By Alexandra Borkowski
Abstract. This talk introduces the MPC-RBM Strategy for Optimal Control Problems, which combines Model Predictive Control (MPC) and the Random Batch Method (RBM). This strategy repetitively predicts an optimal control for reduced dynamics and subsequently applies it to the original dynamics. In this context, the question arises whether this strategy is stabilizing and to what extent the MPC-RBM strategy approximates the true Optimal Control of the given Optimal Control Problem.
To facilitate this analysis, we consider linear dynamical systems with quadratic cost functions, so-called LQR-Problems, whose analytical solutions are given in a feedback form based on solutions to the Matrix Riccati Equations.
We derive Stability and Convergence Results for the MPC-RBM Strategy applied to these LQR-Problems and illustrate its application in a numerical example.
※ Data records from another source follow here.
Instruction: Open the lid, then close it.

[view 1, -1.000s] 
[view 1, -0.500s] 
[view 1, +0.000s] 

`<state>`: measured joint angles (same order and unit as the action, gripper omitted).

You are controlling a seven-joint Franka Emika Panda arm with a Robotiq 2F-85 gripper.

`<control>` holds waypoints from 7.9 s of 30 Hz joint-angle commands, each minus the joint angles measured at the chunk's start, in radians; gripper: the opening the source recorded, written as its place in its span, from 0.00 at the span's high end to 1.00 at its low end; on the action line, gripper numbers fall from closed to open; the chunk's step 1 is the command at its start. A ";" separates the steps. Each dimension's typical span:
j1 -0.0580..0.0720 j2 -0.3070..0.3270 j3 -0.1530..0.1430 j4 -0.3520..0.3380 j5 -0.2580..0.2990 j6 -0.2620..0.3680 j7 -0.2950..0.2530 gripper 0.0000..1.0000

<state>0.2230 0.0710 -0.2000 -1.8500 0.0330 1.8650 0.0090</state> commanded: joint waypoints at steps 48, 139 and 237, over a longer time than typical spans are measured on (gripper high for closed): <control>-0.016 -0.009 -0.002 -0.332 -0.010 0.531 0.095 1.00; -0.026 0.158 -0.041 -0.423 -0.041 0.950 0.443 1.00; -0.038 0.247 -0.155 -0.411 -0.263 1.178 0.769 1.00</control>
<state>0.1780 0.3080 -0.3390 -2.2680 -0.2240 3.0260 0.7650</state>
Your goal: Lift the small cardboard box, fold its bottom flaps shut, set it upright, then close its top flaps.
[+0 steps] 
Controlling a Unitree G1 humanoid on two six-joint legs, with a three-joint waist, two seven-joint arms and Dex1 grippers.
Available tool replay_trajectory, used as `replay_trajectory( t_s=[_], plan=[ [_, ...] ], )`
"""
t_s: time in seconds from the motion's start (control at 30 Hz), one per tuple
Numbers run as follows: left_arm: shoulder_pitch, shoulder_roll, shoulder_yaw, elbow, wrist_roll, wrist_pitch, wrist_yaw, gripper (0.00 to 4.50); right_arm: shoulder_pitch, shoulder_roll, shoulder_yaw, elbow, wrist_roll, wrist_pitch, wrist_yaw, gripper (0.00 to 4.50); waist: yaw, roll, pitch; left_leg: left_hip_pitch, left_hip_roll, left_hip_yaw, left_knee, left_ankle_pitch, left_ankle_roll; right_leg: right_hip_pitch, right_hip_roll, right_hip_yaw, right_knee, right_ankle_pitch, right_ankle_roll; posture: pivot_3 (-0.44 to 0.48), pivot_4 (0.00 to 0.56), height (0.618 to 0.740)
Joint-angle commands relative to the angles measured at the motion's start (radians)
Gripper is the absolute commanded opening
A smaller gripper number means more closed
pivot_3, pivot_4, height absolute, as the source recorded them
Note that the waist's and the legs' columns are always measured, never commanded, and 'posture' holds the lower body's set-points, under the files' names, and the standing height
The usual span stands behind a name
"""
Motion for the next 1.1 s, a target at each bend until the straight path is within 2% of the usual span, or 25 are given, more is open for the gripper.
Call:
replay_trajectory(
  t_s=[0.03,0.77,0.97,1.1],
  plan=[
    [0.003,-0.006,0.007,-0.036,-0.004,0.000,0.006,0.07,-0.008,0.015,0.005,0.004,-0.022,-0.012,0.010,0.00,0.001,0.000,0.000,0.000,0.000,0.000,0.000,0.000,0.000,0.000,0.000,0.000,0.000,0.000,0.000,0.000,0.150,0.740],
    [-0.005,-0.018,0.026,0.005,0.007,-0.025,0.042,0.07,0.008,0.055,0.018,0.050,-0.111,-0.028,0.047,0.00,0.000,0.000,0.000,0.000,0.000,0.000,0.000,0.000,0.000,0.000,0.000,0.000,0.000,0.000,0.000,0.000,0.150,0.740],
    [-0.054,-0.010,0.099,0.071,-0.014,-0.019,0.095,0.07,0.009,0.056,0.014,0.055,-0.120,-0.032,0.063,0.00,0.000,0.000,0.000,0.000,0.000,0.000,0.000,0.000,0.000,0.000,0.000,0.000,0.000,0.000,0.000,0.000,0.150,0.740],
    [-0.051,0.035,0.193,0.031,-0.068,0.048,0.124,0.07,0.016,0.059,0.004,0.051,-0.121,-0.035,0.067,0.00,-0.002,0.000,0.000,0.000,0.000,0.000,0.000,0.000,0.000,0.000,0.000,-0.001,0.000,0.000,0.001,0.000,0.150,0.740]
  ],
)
11:30H “Controllability of transport network systems by the regular linear systems approach”
By Yassine El gantouh
Abstract. In this talk, we study the controllability properties of a class of transport processes on metric graphs subjected to time-invariant transmission conditions. Based on the feedback theory of infinite-dimensional linear systems, we introduce a necessary and sufficient condition for the boundary approximate controllability of such systems. Starting from this condition, we characterize approximate controllability in terms of an algebraic property of the system coefficients, which reduces to the usual Kalman controllability criterion in the case of a simple transport process. In addition, we present a new algebraic controllability condition in terms of the generic rank of the so-called extended controllability matrix associated with the transport network system.